# Problem to solve
Find the word "slotted" in the material below and gather every line that contains it.
*** Opening Excerpted data ***
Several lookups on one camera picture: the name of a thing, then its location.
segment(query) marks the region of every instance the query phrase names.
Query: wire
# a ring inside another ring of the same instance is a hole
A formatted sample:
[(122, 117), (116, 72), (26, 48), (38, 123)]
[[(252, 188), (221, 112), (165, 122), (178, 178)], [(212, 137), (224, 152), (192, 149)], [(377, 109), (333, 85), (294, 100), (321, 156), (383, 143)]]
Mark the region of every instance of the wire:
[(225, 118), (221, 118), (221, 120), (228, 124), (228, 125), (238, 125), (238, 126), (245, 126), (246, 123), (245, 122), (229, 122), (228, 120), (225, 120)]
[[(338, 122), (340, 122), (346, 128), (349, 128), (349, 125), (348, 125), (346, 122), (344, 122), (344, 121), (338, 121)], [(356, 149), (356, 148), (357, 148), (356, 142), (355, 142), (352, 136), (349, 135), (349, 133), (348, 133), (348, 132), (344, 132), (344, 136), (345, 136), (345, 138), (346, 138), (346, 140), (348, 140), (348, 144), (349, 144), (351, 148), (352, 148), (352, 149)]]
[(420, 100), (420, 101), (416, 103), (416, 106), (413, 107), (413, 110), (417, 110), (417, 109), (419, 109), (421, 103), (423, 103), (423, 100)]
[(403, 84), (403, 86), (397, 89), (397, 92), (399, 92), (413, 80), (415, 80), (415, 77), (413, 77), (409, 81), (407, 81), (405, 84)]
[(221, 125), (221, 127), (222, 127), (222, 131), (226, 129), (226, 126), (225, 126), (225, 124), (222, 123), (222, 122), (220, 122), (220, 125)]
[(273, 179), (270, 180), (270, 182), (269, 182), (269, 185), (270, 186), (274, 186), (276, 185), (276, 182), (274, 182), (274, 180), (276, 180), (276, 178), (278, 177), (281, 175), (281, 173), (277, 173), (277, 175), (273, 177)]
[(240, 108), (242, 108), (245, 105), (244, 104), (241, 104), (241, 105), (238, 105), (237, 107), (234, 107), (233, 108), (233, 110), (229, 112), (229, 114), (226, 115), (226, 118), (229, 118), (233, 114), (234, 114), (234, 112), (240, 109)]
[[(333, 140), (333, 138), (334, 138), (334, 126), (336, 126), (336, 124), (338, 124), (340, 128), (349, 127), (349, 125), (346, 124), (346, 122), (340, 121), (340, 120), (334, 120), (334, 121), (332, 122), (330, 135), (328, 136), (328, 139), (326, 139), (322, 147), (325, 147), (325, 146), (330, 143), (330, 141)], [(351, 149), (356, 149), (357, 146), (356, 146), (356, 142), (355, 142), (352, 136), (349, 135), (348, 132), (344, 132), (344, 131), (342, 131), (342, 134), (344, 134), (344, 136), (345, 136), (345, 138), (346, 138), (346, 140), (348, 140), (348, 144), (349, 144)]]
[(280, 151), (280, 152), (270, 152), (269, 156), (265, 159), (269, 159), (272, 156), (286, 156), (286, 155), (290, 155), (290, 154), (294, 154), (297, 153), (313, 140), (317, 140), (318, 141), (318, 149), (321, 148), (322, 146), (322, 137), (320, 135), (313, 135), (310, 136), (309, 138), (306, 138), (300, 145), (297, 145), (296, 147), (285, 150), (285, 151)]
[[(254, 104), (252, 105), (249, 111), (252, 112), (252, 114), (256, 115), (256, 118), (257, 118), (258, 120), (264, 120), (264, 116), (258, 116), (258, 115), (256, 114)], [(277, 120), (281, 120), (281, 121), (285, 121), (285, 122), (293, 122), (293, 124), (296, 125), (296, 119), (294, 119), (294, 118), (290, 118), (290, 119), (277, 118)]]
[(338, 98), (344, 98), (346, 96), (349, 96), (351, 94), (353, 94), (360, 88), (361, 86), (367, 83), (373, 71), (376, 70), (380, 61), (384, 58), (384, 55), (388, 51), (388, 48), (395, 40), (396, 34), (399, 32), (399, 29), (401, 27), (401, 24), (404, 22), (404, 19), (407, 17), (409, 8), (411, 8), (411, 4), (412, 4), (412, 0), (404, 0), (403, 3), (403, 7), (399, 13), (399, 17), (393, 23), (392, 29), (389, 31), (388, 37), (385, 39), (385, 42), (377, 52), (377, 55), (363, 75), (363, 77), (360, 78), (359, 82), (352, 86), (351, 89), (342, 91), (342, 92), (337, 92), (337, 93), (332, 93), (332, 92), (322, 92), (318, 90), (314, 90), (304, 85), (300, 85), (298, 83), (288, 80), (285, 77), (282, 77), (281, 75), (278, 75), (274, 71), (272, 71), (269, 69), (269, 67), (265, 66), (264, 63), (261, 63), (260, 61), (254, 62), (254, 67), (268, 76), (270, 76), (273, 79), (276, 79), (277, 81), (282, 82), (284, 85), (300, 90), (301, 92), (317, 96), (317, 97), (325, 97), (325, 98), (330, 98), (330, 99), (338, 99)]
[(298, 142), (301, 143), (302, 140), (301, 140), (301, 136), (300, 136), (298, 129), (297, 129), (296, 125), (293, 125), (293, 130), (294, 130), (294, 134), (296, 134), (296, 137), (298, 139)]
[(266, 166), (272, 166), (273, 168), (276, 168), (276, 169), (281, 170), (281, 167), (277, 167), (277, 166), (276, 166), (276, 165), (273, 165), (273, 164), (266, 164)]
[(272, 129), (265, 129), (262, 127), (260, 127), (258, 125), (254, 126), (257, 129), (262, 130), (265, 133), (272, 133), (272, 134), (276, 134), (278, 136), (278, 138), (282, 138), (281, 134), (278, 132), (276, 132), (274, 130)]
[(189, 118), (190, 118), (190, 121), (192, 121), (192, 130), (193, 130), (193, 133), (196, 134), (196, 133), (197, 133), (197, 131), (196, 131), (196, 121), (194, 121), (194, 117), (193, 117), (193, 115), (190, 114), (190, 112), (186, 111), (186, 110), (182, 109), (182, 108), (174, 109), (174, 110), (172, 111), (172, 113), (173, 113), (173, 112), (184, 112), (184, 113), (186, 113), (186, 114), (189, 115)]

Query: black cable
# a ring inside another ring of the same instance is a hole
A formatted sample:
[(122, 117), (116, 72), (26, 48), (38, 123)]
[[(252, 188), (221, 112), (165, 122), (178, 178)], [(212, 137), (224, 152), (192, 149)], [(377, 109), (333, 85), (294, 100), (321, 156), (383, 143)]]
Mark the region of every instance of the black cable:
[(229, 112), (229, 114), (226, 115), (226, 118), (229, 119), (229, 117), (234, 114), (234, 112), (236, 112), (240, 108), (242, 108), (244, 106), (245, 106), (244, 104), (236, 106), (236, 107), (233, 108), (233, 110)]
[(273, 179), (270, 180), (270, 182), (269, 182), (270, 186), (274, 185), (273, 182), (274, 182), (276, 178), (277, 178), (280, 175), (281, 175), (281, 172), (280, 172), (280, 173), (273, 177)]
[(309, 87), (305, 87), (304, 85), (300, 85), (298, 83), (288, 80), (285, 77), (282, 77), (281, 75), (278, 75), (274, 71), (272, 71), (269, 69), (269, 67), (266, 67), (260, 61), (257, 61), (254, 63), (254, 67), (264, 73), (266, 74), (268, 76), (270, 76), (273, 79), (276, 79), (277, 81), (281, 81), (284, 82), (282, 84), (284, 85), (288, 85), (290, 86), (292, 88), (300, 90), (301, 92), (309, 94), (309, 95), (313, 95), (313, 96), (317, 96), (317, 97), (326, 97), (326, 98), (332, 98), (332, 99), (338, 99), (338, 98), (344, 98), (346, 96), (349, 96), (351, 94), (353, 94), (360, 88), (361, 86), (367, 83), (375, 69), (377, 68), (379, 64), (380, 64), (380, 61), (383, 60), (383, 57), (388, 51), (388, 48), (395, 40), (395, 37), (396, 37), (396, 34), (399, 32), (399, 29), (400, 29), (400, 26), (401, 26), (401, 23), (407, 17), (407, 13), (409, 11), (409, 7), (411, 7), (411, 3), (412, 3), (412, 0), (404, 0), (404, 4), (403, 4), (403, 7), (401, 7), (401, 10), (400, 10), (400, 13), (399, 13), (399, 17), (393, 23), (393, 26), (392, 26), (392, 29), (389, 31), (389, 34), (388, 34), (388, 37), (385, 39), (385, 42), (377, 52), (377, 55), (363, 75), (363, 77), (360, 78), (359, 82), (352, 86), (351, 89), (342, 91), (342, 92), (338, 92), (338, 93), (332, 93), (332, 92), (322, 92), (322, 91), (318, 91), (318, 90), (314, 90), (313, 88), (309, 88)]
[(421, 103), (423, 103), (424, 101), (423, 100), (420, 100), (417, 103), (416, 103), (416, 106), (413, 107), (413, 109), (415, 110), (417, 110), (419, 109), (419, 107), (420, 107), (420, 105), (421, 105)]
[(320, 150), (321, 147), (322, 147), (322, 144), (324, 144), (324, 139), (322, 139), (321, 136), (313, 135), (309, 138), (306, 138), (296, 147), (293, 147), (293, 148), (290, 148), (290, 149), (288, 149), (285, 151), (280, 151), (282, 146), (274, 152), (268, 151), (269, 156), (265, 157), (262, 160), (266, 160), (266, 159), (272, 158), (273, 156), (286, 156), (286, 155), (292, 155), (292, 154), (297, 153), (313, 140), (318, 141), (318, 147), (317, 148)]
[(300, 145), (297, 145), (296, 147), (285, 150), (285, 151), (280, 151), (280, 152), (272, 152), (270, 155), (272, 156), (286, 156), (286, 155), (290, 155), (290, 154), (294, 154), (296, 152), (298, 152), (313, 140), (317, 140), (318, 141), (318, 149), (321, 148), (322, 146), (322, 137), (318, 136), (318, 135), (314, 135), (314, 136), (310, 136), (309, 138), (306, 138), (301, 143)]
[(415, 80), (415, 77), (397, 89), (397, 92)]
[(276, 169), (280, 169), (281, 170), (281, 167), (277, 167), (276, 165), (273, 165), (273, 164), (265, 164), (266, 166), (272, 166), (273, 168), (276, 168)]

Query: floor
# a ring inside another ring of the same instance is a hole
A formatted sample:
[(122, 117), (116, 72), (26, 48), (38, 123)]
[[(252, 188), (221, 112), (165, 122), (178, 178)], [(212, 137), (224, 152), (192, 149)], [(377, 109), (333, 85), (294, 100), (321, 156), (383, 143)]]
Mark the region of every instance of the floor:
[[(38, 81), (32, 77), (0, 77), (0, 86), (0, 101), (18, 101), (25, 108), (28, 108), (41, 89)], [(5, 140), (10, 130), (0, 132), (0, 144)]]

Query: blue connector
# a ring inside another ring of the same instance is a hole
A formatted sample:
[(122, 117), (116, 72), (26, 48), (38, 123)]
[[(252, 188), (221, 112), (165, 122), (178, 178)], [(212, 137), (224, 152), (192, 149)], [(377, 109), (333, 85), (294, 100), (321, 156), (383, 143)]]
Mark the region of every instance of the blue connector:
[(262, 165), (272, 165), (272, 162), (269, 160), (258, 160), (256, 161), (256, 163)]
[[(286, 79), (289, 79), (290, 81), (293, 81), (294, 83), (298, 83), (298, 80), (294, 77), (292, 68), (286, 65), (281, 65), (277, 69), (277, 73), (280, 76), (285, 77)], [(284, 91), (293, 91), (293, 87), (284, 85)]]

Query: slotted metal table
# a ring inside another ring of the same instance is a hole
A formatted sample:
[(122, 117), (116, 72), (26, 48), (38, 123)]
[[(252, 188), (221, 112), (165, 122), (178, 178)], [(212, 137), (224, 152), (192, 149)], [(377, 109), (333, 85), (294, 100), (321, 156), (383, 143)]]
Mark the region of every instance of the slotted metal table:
*** Closing Excerpted data ***
# Written reply
Query: slotted metal table
Mark the region of every instance of the slotted metal table:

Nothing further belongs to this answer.